(Data records)
************
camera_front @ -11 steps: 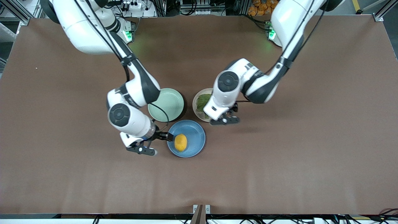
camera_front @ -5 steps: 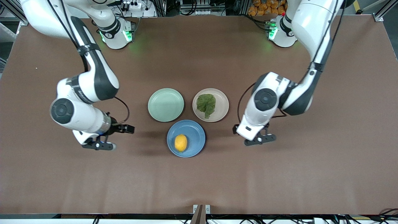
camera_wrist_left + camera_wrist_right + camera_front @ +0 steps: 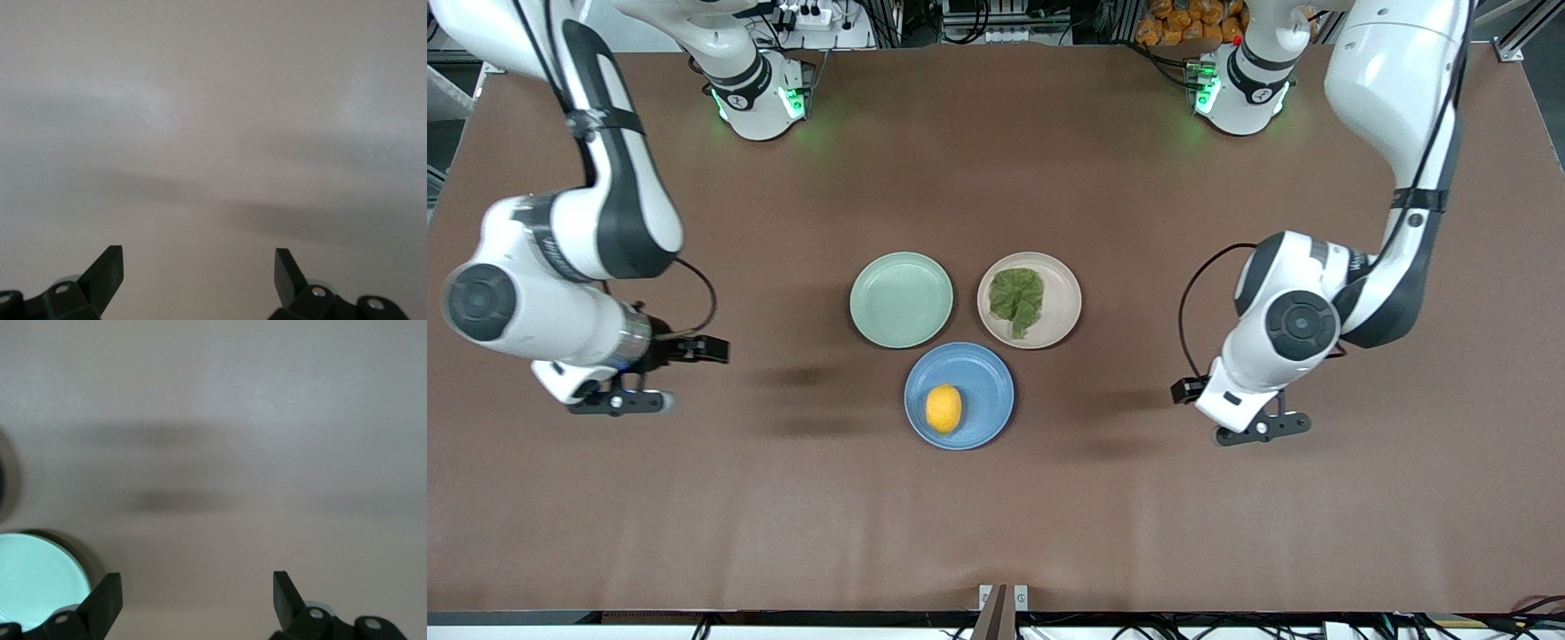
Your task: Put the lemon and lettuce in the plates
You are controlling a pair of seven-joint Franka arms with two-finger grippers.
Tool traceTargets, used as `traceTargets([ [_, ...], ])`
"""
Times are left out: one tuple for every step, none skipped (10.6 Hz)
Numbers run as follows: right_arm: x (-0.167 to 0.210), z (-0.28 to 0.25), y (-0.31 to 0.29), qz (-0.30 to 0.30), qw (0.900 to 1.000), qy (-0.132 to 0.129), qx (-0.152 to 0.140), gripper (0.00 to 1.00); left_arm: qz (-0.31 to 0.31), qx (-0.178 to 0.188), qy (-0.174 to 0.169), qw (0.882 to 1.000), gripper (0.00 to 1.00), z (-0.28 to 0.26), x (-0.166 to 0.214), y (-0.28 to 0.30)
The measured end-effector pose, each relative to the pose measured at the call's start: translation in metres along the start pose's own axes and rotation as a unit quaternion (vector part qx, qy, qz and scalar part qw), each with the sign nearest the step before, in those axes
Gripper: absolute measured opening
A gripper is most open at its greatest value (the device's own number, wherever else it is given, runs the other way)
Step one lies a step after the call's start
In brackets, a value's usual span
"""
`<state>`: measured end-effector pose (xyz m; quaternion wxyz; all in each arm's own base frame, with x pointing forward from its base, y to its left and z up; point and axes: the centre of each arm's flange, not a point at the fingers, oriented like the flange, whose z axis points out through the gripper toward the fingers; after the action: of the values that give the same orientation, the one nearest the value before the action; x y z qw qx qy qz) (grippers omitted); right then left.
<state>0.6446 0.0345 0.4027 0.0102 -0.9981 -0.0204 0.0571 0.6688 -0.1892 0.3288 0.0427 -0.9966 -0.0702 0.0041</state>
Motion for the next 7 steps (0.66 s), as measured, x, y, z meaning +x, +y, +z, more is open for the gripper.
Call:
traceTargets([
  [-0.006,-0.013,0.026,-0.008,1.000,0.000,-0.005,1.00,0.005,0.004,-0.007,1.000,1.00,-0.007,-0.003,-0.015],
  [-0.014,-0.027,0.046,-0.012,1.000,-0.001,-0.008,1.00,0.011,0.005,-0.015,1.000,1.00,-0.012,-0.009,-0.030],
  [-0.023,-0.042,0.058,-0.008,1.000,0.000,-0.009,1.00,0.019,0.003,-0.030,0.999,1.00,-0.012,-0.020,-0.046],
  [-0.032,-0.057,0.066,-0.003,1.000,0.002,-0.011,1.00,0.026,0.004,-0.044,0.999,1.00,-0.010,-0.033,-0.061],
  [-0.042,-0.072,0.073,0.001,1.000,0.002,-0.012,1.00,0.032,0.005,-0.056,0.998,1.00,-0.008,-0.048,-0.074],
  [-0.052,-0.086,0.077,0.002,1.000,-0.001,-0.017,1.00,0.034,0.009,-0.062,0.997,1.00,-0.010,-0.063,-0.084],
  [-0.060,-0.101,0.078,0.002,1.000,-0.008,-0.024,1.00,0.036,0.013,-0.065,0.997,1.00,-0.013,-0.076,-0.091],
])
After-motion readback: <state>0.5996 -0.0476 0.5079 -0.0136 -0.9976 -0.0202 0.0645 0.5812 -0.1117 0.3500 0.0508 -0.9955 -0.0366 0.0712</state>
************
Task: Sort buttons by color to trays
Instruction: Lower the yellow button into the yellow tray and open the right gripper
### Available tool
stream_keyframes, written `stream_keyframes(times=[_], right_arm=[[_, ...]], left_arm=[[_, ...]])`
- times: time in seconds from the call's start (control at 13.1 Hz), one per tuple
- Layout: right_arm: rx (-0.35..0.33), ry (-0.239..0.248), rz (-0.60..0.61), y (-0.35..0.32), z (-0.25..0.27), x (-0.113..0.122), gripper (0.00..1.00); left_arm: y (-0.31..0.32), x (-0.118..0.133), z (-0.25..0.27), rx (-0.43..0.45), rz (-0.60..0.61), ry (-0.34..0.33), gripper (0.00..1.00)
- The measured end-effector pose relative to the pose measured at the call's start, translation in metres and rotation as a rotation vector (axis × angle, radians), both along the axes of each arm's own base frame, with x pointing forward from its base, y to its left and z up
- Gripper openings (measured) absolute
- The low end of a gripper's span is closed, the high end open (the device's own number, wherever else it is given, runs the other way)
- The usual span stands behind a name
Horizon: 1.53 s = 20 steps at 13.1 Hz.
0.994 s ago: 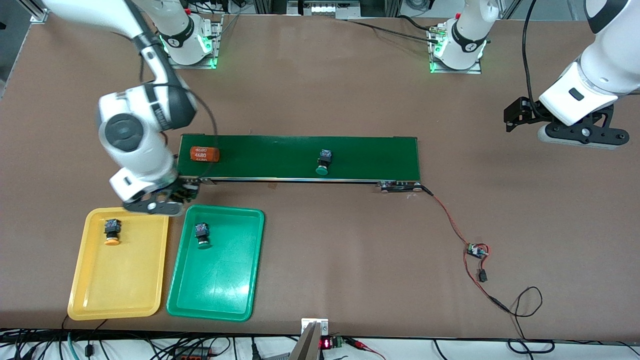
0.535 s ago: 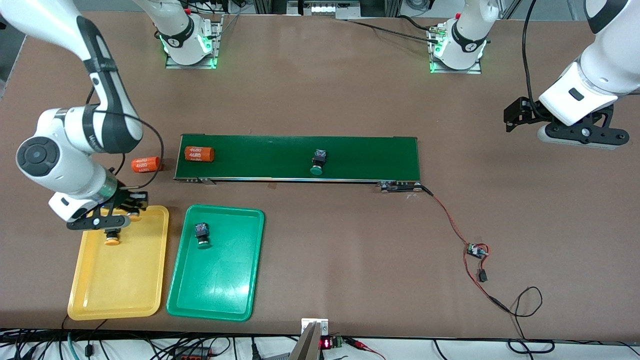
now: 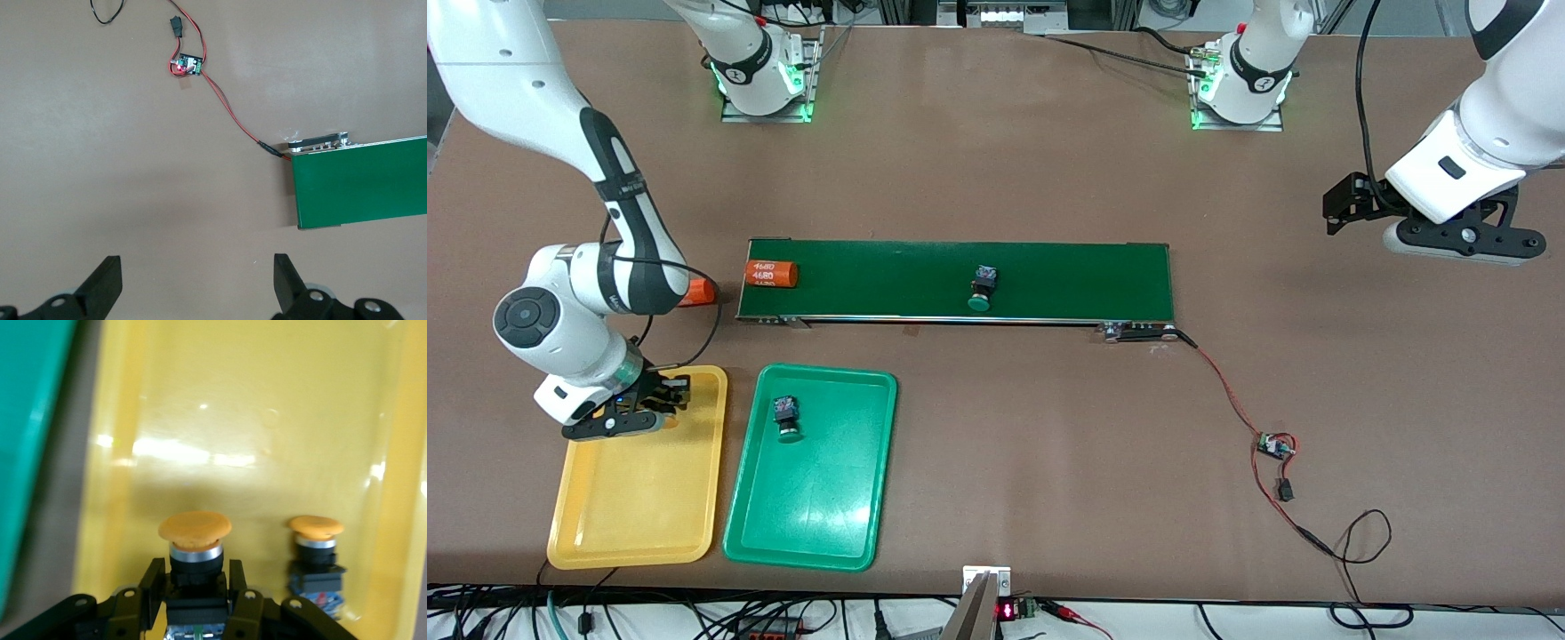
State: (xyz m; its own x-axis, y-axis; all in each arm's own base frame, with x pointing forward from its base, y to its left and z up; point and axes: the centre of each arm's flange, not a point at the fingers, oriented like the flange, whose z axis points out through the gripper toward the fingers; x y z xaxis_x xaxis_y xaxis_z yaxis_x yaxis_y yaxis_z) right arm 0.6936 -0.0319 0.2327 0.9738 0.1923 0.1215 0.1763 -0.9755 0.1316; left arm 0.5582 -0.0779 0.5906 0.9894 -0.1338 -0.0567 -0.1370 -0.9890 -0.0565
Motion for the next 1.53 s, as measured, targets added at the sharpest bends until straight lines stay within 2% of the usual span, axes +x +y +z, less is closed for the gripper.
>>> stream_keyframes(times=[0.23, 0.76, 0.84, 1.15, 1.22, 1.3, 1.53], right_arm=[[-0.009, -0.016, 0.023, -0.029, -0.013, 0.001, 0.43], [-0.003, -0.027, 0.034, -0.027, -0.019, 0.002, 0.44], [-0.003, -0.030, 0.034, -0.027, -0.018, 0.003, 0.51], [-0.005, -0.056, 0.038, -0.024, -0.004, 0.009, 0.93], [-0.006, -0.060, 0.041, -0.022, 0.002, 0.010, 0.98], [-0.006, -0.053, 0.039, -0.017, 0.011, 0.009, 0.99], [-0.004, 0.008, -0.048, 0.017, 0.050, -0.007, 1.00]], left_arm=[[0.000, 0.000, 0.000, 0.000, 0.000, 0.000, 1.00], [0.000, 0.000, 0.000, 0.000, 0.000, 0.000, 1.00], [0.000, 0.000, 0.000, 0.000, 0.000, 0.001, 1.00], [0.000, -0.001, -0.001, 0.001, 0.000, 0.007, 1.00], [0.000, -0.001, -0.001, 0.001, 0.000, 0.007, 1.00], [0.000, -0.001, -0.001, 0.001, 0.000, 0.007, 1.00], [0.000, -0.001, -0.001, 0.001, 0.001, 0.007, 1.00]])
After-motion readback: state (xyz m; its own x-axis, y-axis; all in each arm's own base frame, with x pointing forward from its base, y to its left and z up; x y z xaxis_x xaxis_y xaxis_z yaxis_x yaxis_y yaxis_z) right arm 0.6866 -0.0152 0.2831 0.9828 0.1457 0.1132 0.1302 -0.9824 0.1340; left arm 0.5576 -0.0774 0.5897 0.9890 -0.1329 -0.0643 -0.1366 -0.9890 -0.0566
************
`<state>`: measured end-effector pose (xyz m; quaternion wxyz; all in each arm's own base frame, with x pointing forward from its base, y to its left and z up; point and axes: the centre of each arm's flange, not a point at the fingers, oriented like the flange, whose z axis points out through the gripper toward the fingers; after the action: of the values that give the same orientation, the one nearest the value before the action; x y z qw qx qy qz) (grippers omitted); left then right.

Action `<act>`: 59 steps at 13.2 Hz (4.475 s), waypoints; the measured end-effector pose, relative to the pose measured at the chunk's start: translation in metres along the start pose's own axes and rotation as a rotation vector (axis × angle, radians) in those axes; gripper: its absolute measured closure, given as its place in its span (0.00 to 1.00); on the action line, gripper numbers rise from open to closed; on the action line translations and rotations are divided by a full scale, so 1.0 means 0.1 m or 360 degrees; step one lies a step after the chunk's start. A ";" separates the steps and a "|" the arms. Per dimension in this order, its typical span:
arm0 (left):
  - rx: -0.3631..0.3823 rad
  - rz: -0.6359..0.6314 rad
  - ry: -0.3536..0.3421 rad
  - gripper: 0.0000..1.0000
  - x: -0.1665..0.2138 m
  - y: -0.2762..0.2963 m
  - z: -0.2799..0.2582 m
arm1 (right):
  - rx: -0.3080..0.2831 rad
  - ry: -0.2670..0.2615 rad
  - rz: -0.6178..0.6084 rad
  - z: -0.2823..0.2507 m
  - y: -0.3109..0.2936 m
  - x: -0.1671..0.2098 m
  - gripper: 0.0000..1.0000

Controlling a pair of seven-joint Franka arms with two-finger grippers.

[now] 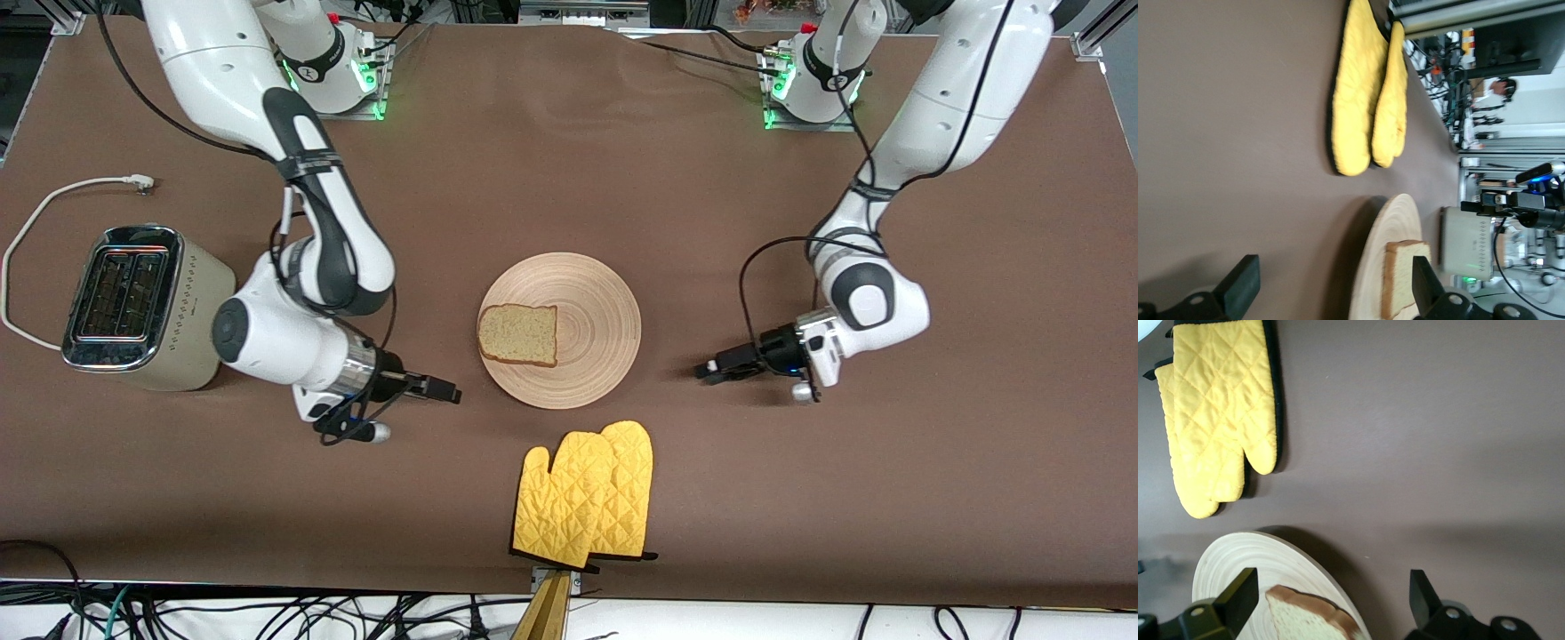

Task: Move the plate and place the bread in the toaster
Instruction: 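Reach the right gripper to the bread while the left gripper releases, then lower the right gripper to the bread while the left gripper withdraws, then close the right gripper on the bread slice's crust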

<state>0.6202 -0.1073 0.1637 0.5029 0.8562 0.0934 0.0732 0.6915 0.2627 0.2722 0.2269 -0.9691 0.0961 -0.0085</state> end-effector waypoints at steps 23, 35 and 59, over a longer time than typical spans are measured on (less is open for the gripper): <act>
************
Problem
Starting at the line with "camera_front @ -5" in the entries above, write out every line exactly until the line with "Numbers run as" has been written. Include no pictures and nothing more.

Written answer
camera_front @ -5 steps: 
camera_wrist_left + camera_wrist_right + camera_front @ +0 steps: 
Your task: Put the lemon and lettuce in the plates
You are controlling a pair of seven-joint Franka arms with two-finger grippers.
Tool traceTargets, used as `traceTargets([ [_, ...], ])`
"""
Times are left out: one tuple for every step, none skipped (10.6 Hz)
Numbers run as follows: right_arm: x (-0.167 to 0.210), z (-0.28 to 0.25), y (-0.31 to 0.29), qz (-0.30 to 0.30), qw (0.900 to 1.000), qy (-0.132 to 0.129), qx (-0.152 to 0.140), gripper (0.00 to 1.00); left_arm: qz (-0.31 to 0.31), qx (-0.178 to 0.188), qy (-0.174 to 0.169), qw (0.882 to 1.000), gripper (0.00 to 1.00), z (-0.28 to 0.26), x (-0.166 to 0.214), y (-0.28 to 0.30)

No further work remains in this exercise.